I think this story speaks to us strongly and personally as individuals, but I also think that this story speaks to our struggle to live together as a society and function as a nation. How do we as a nation deal with our difficulty of understanding other cultures and value systems? How do we deal with our limitations and mistakes? How do we deal with people outside our country and inside our country who are always trying to work things to their own financial advantage? And what do we do with our strengths to provide aid, security and leadership? How do we express ourselves in a fearful world of terrorists and do it responsibly within limits?

Jim Hatley thought about these kinds of issues for our country 30 years ago. Hatley was a Kentucky boy who graduated from Madisonville High School. He was an army colonel during WWII assigned to the intelligence unit that broke the Japanese code. And he was a biblical scholar who was part of the Lockman Foundation team that produced the NASV translation of the bible.(4)

Like the prodigal, he sees the United States as having been gradually stripped of its illusions, and it is struggling with what it means to be a strong and consistent leader among the nations. Hatley writes, "I grew up in the 1930's believing that America had no faults. Our nation was depicted to me as having been founded by God-fearing, freedom-loving people and that we had developed from virtue to virtue, never harming anyone, always siding with the right, never having started a war and never having lost one. . . . what a collision it was to have the myth of innocence shattered. I think it began with the dropping of a bomb on Hiroshima and Nagasaki. Even though elaborate rationalization was given for this action, the fact remains that we ushered in the Nuclear Age and are still the only nation to have dropped an atomic bomb on whole cities. Such an action was hard to reconcile with those childish images of pure goodness.

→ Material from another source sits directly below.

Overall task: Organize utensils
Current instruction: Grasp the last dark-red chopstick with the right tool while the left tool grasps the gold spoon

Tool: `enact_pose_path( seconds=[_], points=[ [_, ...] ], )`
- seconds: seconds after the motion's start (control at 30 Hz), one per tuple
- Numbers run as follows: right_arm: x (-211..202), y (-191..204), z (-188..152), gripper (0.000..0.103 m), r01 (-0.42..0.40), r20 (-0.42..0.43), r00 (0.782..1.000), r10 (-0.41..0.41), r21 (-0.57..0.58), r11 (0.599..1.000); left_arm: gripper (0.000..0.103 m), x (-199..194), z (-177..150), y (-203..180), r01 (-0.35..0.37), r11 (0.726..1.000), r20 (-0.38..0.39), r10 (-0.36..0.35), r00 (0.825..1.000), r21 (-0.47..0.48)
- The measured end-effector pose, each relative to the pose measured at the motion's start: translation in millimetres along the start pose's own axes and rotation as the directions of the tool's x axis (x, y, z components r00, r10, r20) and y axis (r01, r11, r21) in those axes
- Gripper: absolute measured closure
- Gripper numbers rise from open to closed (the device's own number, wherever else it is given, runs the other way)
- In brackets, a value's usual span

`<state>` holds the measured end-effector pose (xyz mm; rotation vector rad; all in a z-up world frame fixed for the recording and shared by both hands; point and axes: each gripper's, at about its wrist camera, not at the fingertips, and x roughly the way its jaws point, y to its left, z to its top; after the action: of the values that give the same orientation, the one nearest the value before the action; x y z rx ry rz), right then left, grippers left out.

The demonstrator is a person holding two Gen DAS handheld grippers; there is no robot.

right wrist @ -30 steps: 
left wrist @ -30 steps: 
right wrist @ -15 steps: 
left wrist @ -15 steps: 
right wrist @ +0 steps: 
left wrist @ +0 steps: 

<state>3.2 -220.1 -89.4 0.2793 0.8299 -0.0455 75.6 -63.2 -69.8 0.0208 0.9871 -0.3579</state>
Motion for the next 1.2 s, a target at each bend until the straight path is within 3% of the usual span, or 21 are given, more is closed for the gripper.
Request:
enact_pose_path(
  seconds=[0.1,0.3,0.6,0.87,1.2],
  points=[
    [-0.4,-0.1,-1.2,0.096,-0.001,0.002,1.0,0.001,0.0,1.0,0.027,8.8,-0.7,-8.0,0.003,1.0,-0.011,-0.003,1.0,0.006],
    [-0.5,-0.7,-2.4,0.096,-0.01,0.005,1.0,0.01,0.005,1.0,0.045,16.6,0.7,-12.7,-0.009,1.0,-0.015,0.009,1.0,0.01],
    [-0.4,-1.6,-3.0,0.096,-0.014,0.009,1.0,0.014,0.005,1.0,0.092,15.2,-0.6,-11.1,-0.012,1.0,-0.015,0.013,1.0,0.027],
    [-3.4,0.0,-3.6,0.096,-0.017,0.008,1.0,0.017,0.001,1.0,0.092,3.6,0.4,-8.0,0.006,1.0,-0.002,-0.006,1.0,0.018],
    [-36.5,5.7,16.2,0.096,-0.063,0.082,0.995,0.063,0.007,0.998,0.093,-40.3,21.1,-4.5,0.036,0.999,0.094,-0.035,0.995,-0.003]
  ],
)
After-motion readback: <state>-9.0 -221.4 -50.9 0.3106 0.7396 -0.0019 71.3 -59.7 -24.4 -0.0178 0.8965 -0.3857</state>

A second area where illusions were stripped away was the Civil Rights Movement of the 50's. This one hit me right between the eyes, for suddenly I had to face up to the fact that all of the idealism about the American dream was empty rhetoric when it came to African Americans. We really had not tried to include them in the ideal. I still remember how shocked I was to find that at the moment Thomas Jefferson wrote the famous words of the Declaration of Independence about all men being created equal and having inalienable rights to life, liberty and the pursuit of happiness, that he was himself a slave-owner, denying in practice the very precepts he professed so eloquently. After that came the Vietnamese struggle. More than anything else, it made us aware of our limits."(5) It caused us to question and wonder.

Now the crucial questions become, "Where do we go from here as a nation? How do we respond to these crises of coming to ourselves nationally and being stripped of our illusions" Like the prodigal, we have three alternatives. First, we could ignore the things we have learned about us over the last five decades and go on living with the childish fantasies that we are perfect and have no weaknesses. This is the attitude that the very right-wing forces in the country are encouraging. They tend to label as treason any criticism of America or acknowledgment of limitations. The second alternative is the other extreme, and that is to be so cynical about our faults that we timidly pull back into ourselves. The extreme left-wing encourages us in this direction with their negativism and charges that America is absolutely corrupt. The third alternative is to do what the prodigal did, namely, to accept our limits and then, within those limits, to begin to exercise our strengths of freedom and responsibility.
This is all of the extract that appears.